Start of Entries shown

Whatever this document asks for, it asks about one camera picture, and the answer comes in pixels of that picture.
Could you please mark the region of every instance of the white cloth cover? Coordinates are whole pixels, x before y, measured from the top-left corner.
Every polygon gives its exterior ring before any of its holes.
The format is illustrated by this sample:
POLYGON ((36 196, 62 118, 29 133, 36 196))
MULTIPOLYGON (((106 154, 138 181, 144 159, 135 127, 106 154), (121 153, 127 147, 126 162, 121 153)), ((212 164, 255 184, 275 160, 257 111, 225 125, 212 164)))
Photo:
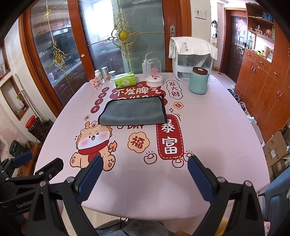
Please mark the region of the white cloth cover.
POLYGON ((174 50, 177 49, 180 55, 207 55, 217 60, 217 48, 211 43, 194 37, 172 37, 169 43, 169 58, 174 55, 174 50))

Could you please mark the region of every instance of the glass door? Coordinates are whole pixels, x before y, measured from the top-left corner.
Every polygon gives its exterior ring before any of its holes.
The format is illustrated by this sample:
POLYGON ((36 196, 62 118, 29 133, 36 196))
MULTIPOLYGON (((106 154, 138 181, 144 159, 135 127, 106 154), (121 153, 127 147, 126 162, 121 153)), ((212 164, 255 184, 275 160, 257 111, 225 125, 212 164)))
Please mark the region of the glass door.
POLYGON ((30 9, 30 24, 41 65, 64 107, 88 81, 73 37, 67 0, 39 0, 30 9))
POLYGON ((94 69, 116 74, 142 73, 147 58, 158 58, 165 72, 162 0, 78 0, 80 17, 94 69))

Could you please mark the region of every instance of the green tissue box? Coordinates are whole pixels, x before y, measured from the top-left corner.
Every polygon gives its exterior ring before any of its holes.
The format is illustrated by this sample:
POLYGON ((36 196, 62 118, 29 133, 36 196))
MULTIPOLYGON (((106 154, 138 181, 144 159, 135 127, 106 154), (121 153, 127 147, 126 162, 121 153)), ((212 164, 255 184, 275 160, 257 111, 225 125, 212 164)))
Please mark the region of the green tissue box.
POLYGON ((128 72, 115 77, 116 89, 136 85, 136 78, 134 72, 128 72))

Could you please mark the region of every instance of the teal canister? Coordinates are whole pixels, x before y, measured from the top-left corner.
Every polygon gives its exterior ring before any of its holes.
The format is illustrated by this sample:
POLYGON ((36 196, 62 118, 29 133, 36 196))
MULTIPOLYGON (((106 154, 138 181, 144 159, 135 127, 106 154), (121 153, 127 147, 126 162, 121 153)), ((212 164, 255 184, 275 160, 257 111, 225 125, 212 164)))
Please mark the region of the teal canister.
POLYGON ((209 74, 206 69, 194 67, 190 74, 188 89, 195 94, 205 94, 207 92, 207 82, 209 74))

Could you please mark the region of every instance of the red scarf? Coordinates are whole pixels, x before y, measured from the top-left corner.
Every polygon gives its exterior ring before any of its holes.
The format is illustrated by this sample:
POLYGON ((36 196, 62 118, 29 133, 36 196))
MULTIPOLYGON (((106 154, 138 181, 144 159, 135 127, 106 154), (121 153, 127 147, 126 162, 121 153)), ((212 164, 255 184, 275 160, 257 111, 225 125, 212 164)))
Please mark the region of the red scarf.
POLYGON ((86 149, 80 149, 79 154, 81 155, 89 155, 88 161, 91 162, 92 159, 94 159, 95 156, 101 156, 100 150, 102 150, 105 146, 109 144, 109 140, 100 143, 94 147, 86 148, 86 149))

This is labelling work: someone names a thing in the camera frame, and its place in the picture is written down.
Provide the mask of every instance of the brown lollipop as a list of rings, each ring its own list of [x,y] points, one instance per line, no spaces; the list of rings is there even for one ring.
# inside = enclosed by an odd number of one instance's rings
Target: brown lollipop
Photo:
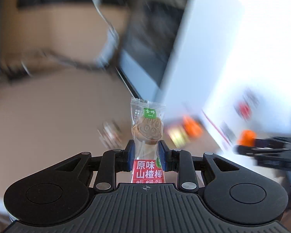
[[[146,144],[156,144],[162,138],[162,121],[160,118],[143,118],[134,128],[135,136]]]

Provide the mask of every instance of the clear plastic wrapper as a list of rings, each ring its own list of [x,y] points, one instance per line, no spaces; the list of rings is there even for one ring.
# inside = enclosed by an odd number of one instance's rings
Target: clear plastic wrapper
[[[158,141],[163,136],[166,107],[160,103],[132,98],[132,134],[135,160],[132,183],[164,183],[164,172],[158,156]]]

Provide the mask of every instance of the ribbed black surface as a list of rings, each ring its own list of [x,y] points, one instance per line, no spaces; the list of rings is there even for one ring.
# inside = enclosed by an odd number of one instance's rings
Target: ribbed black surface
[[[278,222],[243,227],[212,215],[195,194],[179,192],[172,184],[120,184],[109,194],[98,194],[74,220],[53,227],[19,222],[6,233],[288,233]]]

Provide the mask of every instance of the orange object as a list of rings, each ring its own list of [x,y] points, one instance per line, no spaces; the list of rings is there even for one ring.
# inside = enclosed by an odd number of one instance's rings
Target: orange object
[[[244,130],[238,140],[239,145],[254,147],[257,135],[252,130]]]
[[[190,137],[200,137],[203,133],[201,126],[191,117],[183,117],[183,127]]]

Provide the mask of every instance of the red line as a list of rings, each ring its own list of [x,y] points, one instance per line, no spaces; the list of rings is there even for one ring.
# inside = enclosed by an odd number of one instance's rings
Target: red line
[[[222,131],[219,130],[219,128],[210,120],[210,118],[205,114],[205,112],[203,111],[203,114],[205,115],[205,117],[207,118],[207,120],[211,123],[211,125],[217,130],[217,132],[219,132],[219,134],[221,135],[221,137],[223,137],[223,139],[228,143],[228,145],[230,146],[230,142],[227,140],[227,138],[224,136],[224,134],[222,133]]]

End of Entries shown

* _Activity_: Exactly as they appear above, write out all the entries, but not the images.

* _Output below_:
Whatever this document asks for, it asks about one camera picture, and the answer comes in pixels of that picture.
Could you please mark the region of every instance of the white cloth cover? Coordinates are whole pixels, x before y, measured from the top-left corner.
Every polygon gives its exterior ring before any of its holes.
The format is illustrated by this sample:
POLYGON ((36 196, 62 118, 29 133, 36 196))
MULTIPOLYGON (((106 154, 138 181, 144 159, 135 127, 106 154), (121 153, 127 147, 126 162, 121 153)), ((212 164, 255 184, 275 160, 257 111, 225 125, 212 164)))
Photo:
Please mark the region of the white cloth cover.
POLYGON ((174 50, 177 49, 180 55, 207 55, 217 60, 217 48, 211 43, 194 37, 172 37, 169 43, 169 58, 174 55, 174 50))

Could you please mark the region of every instance of the glass door? Coordinates are whole pixels, x before y, measured from the top-left corner.
Every polygon gives its exterior ring before any of its holes.
The format is illustrated by this sample:
POLYGON ((36 196, 62 118, 29 133, 36 196))
MULTIPOLYGON (((106 154, 138 181, 144 159, 135 127, 106 154), (121 153, 127 147, 126 162, 121 153)), ((212 164, 255 184, 275 160, 257 111, 225 125, 212 164)))
Please mark the region of the glass door.
POLYGON ((30 9, 30 24, 41 65, 64 107, 88 81, 73 37, 67 0, 39 0, 30 9))
POLYGON ((94 69, 116 74, 142 73, 147 58, 158 58, 165 72, 162 0, 78 0, 80 17, 94 69))

Could you please mark the region of every instance of the green tissue box? Coordinates are whole pixels, x before y, measured from the top-left corner.
Every polygon gives its exterior ring before any of its holes.
The format is illustrated by this sample:
POLYGON ((36 196, 62 118, 29 133, 36 196))
MULTIPOLYGON (((106 154, 138 181, 144 159, 135 127, 106 154), (121 153, 127 147, 126 162, 121 153)), ((212 164, 255 184, 275 160, 257 111, 225 125, 212 164)))
Please mark the region of the green tissue box.
POLYGON ((128 72, 115 77, 116 89, 136 85, 136 78, 134 72, 128 72))

Could you please mark the region of every instance of the teal canister? Coordinates are whole pixels, x before y, measured from the top-left corner.
Every polygon gives its exterior ring before any of its holes.
The format is illustrated by this sample:
POLYGON ((36 196, 62 118, 29 133, 36 196))
MULTIPOLYGON (((106 154, 138 181, 144 159, 135 127, 106 154), (121 153, 127 147, 126 162, 121 153)), ((212 164, 255 184, 275 160, 257 111, 225 125, 212 164)))
Please mark the region of the teal canister.
POLYGON ((209 74, 206 69, 194 67, 190 74, 188 89, 195 94, 205 94, 207 92, 207 82, 209 74))

Could you please mark the region of every instance of the red scarf? Coordinates are whole pixels, x before y, measured from the top-left corner.
Every polygon gives its exterior ring before any of its holes.
The format is illustrated by this sample:
POLYGON ((36 196, 62 118, 29 133, 36 196))
MULTIPOLYGON (((106 154, 138 181, 144 159, 135 127, 106 154), (121 153, 127 147, 126 162, 121 153)), ((212 164, 255 184, 275 160, 257 111, 225 125, 212 164)))
Please mark the region of the red scarf.
POLYGON ((86 149, 80 149, 79 154, 81 155, 89 155, 88 161, 91 162, 92 159, 94 159, 95 156, 101 156, 100 150, 102 150, 105 146, 109 144, 109 140, 100 143, 94 147, 86 148, 86 149))

This is labelling work: someone names a thing in the camera frame, and its place in the picture is written down.
Provide the mask of every instance of the brown lollipop as a list of rings, each ring its own list of [x,y] points, one instance per line, no spaces; the list of rings is there even for one ring.
# inside = enclosed by an odd number of one instance's rings
Target: brown lollipop
Photo:
[[[146,144],[156,144],[162,138],[162,121],[160,118],[143,118],[134,128],[135,136]]]

Provide the mask of every instance of the clear plastic wrapper as a list of rings, each ring its own list of [x,y] points, one instance per line, no spaces; the list of rings is there even for one ring.
# inside = enclosed by an odd number of one instance's rings
Target: clear plastic wrapper
[[[158,141],[163,136],[166,107],[160,103],[132,98],[132,134],[135,160],[132,183],[164,183],[164,172],[158,156]]]

Provide the mask of every instance of the ribbed black surface as a list of rings, each ring its own list of [x,y] points, one instance per line, no spaces; the list of rings is there even for one ring.
# inside = enclosed by an odd number of one instance's rings
Target: ribbed black surface
[[[278,222],[243,227],[212,215],[195,194],[179,192],[172,184],[120,184],[109,194],[98,194],[74,220],[53,227],[19,222],[6,233],[288,233]]]

Provide the mask of every instance of the orange object as a list of rings, each ring its own list of [x,y] points, one instance per line, no spaces; the list of rings is there even for one ring.
# inside = enclosed by an odd number of one instance's rings
Target: orange object
[[[244,130],[238,140],[239,145],[254,147],[257,135],[252,130]]]
[[[190,137],[200,137],[203,133],[201,126],[191,117],[183,117],[183,127]]]

Provide the mask of every instance of the red line as a list of rings, each ring its own list of [x,y] points, one instance per line, no spaces; the list of rings is there even for one ring.
# inside = enclosed by an odd number of one instance's rings
Target: red line
[[[222,131],[219,130],[219,128],[210,120],[210,118],[205,114],[205,112],[203,111],[203,114],[205,115],[205,117],[207,118],[207,120],[211,123],[211,125],[217,130],[217,132],[219,132],[219,134],[221,135],[221,137],[223,137],[223,139],[228,143],[228,145],[230,146],[230,142],[227,140],[227,138],[224,136],[224,134],[222,133]]]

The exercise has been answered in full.